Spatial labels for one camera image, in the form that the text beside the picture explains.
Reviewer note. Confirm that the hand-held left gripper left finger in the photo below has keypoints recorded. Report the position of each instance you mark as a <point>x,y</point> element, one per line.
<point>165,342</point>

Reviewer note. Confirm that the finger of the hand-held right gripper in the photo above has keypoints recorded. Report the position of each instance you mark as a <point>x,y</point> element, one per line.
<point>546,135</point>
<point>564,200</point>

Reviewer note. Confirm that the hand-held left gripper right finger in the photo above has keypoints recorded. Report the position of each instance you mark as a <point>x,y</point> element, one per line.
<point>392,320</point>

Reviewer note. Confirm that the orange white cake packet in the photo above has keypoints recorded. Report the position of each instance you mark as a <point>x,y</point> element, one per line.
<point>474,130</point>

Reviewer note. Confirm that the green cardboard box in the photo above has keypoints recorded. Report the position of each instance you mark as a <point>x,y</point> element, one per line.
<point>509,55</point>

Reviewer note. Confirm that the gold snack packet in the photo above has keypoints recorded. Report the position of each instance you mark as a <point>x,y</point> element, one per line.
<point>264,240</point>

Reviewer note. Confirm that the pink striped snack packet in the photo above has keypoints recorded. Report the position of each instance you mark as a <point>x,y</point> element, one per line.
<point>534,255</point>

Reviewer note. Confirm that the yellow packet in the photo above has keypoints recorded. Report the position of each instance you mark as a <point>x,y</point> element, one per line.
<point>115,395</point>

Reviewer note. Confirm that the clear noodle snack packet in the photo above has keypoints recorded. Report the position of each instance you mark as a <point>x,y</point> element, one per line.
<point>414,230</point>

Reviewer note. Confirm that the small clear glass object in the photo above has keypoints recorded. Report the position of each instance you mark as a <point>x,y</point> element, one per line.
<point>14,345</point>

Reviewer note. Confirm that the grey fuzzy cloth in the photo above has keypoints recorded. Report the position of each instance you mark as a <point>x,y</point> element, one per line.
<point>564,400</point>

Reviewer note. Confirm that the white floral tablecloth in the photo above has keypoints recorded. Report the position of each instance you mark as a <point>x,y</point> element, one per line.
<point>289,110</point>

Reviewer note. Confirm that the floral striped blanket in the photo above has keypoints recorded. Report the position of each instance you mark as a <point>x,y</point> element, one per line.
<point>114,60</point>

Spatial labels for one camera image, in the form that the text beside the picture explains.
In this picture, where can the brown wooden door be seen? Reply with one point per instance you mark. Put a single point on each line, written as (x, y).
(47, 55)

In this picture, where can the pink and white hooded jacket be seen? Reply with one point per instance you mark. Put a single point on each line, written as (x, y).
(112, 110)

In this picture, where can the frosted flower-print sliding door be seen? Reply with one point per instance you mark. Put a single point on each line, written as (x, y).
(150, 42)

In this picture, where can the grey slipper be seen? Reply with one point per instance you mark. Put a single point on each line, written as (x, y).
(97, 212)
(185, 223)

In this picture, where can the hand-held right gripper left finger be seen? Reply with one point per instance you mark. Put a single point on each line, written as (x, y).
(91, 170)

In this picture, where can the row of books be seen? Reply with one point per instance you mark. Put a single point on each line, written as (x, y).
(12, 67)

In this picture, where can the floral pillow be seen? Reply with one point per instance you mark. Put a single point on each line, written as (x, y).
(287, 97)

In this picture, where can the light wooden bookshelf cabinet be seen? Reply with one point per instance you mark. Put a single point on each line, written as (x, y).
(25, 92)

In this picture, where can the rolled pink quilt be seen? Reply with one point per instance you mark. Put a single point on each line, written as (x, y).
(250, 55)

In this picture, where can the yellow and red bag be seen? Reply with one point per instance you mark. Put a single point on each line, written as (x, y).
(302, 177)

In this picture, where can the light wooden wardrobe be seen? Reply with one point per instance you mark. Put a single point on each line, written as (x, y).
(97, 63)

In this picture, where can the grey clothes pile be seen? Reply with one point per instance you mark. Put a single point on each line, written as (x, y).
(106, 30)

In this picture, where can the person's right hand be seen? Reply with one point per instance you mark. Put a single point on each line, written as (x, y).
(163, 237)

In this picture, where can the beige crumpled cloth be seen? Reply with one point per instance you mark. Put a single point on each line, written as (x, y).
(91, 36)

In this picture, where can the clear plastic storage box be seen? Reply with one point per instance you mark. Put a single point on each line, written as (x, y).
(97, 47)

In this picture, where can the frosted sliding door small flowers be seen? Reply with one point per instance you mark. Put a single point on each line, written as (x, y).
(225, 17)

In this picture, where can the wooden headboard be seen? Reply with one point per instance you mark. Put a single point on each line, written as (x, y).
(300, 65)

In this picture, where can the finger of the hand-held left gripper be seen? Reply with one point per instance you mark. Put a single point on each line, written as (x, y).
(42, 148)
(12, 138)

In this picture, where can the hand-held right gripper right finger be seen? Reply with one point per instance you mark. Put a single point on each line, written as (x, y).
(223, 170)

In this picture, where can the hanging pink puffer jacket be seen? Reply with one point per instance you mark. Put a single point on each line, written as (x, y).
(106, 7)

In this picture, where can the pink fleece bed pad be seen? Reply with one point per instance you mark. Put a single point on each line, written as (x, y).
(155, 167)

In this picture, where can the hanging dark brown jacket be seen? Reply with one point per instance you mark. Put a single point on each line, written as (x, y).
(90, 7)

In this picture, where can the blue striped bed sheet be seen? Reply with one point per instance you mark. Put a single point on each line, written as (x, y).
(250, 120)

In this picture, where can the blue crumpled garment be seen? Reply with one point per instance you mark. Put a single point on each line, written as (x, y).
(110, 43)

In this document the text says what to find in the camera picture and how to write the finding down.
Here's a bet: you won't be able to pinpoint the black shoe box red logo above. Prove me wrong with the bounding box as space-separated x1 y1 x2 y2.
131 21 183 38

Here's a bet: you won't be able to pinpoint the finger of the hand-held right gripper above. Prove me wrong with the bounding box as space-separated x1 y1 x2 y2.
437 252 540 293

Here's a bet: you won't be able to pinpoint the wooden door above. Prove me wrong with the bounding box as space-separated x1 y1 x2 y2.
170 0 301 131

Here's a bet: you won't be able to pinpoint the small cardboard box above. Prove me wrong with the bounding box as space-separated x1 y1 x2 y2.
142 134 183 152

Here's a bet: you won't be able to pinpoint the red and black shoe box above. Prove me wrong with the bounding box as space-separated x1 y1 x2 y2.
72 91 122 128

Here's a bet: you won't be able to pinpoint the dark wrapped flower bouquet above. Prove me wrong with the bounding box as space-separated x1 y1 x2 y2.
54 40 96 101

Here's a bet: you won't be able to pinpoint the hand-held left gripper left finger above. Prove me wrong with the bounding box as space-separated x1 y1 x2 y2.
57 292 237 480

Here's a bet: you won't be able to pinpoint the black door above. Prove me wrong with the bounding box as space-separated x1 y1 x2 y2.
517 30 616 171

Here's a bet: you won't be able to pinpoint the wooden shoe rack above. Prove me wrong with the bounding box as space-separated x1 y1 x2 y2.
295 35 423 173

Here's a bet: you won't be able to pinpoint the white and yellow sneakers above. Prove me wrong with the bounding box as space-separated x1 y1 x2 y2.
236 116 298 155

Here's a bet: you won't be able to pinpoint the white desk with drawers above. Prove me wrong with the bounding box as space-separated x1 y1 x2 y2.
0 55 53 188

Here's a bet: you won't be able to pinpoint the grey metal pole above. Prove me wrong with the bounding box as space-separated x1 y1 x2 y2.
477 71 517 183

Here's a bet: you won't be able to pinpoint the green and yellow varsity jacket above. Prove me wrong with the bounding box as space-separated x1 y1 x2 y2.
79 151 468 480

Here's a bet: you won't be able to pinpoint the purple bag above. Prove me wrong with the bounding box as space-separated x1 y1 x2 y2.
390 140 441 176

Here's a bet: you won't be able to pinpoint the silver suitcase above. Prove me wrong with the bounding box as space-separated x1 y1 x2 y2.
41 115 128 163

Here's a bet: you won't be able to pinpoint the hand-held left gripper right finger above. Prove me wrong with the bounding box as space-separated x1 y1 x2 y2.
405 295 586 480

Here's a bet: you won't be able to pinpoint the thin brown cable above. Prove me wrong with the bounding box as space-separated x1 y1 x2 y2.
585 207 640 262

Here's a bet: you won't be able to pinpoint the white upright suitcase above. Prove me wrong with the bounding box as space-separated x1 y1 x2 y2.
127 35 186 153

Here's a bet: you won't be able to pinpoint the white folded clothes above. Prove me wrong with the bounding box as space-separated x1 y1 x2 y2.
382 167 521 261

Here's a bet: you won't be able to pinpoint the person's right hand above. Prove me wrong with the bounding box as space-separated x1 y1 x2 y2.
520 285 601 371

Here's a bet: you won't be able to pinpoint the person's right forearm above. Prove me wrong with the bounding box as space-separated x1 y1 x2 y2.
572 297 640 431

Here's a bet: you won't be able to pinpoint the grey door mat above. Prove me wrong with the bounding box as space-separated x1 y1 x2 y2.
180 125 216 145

----

# Try it:
Everything from the line containing "right hand above." through the final line of the listing, inclusive, must be reproduced exactly; leave out the rest.

# Completed task:
Here's a bet: you won't be able to pinpoint the person's right hand above. Prove me wrong with the bounding box as space-separated x1 y1 x2 y2.
520 285 601 371

Here's a bet: you won't be able to pinpoint the person's right forearm above. Prove me wrong with the bounding box as space-separated x1 y1 x2 y2.
572 297 640 431

Here's a bet: you won't be able to pinpoint the grey door mat above. Prove me wrong with the bounding box as space-separated x1 y1 x2 y2.
180 125 216 145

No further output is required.